*** DATA EXCERPTS ***
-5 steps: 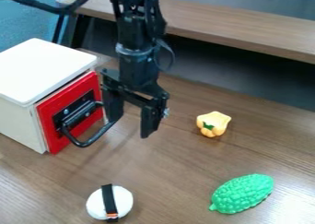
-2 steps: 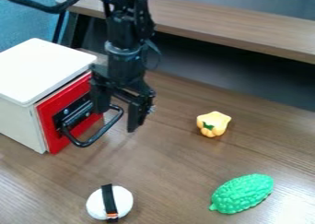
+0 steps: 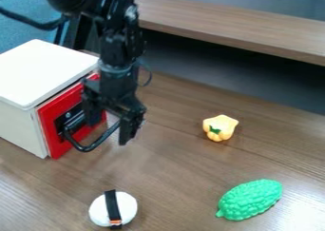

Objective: Open the drawer.

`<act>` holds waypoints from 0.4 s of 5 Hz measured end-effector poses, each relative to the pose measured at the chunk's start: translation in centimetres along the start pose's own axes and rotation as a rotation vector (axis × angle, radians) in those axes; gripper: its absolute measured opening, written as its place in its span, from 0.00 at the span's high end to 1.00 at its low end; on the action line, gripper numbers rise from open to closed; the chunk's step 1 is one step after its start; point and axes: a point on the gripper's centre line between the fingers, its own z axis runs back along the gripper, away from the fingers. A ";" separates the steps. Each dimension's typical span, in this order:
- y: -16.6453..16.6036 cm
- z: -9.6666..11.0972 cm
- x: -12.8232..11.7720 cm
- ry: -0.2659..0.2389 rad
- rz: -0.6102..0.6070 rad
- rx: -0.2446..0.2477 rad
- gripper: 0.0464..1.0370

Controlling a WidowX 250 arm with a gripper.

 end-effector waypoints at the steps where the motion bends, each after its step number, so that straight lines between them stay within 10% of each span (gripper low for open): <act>1: 0.3 -1.9 0.1 -0.003 0.014 -0.015 0.04; 2: 0.2 -3.8 0.1 0.017 0.028 -0.045 0.04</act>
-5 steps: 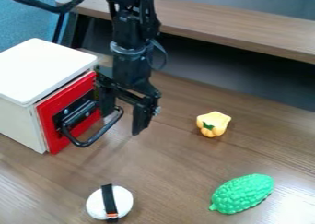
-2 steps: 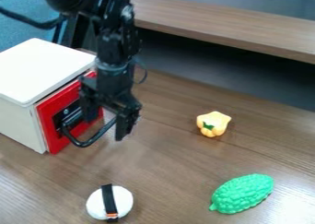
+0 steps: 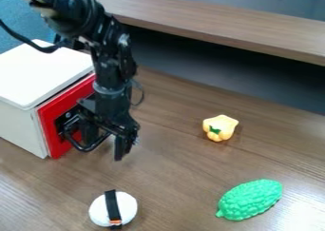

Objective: Open the drawer.

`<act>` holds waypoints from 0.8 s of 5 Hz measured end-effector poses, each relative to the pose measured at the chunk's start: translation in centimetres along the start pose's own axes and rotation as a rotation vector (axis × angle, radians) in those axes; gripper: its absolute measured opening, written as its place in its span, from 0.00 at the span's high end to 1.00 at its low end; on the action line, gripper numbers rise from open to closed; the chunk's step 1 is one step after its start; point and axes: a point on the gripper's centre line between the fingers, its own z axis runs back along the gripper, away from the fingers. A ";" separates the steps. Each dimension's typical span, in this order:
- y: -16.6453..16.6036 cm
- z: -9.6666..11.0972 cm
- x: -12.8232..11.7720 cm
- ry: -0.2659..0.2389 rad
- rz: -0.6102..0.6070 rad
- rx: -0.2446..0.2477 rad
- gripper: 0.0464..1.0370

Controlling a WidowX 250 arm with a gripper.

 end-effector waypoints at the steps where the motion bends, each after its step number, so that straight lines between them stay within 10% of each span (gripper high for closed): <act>1: -0.8 -0.9 0.5 -0.067 -0.049 -0.106 0.04; 4: -9.4 0.1 0.5 -0.095 -0.272 -0.160 0.04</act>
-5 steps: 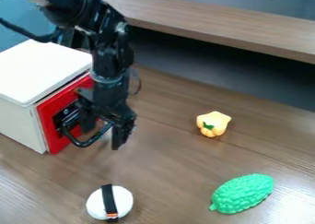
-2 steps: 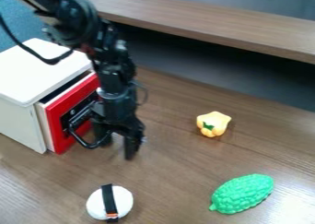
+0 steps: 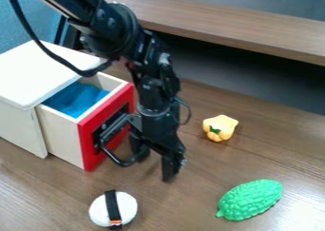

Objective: Open the drawer.

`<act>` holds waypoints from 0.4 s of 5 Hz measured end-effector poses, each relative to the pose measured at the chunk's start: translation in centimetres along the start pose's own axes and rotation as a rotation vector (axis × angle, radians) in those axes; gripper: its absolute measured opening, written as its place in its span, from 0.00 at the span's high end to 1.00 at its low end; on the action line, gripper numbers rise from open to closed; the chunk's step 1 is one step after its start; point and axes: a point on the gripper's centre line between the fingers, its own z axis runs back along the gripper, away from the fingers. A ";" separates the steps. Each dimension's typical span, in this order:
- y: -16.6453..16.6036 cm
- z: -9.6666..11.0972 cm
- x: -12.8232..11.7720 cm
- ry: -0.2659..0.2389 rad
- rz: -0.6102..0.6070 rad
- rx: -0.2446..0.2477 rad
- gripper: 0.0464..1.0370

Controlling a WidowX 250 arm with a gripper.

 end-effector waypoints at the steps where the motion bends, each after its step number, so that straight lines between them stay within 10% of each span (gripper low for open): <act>1: -1.5 0.0 -0.3 0.003 -0.019 -0.005 0.04; 2: -2.5 0.1 -0.4 0.005 -0.027 -0.007 0.04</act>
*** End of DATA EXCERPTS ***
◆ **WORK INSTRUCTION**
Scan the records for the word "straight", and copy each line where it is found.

◆ **SOLUTION TO THIS EXERCISE**
 end-effector waypoints at the steps where the motion bends, each after its step number, so that straight lines between them stay within 10% of each span (gripper low for open): <act>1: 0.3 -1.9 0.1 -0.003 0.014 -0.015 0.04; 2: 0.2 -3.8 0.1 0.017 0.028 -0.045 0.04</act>
 end-effector waypoints at the steps where the motion bends, each after its step number, so that straight lines between them stay within 10% of each span (gripper high for closed): <act>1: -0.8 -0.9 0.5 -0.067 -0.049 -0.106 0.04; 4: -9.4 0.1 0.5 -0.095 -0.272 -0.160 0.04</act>
 end-effector waypoints at the steps where the motion bends, each after its step number, so that straight lines between them stay within 10% of each span (gripper low for open): <act>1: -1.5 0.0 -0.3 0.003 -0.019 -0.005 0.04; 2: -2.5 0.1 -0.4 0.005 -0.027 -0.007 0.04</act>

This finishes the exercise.